2

I'm new to Elastic search and I'm trying to run a basic query in R. Because I need an API key I have not been able to use any of the available libraries for Elasticsearch in R.

I can retrieve all of the documents in the elastic search index but I don't seem to be able to run custom queries. I think it must be because my GET request isn't properly formatted. Here is what I have so far:

json_query <- jsonlite::toJSON('{
    "query": {
        "match" : {
            "LastName": "Baggins"
        }
    }
}
')

I've tried to add the my_query as a body= parameter but it just doesn't run the query (and retrieves the 10000 documents instead).

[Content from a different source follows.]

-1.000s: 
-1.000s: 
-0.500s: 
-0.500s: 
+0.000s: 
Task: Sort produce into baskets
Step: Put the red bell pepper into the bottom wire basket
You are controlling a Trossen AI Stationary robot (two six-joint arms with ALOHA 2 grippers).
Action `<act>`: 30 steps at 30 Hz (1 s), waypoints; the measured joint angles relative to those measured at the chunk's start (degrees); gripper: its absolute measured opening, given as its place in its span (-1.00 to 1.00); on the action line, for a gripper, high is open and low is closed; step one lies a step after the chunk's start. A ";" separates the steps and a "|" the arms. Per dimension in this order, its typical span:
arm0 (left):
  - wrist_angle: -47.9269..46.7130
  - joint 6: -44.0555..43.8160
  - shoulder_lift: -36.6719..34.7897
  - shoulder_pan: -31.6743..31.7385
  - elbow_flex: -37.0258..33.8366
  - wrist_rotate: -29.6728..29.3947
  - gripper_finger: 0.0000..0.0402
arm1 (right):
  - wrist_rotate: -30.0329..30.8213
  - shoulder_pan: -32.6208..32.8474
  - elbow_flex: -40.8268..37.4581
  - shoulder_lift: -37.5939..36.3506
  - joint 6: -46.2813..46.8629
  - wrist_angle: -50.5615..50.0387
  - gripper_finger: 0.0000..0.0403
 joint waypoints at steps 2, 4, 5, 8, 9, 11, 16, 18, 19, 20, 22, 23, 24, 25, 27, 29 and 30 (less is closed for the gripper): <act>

I've ended up trying to paste it to the url parameter:

get_scroll_id <-  httr::GET(url =paste("'https://Myserver:9200/indexOfInterest/_search?scroll=1m&size=10000'",my_query),
                            encoding='json',
                            add_headers(.headers = c("Authorization" = "ApiKey ****", "Content-Type" = "application/json")),
                            config=httr::config(ssl_verifypeer = FALSE,ssl_verifyhost = FALSE))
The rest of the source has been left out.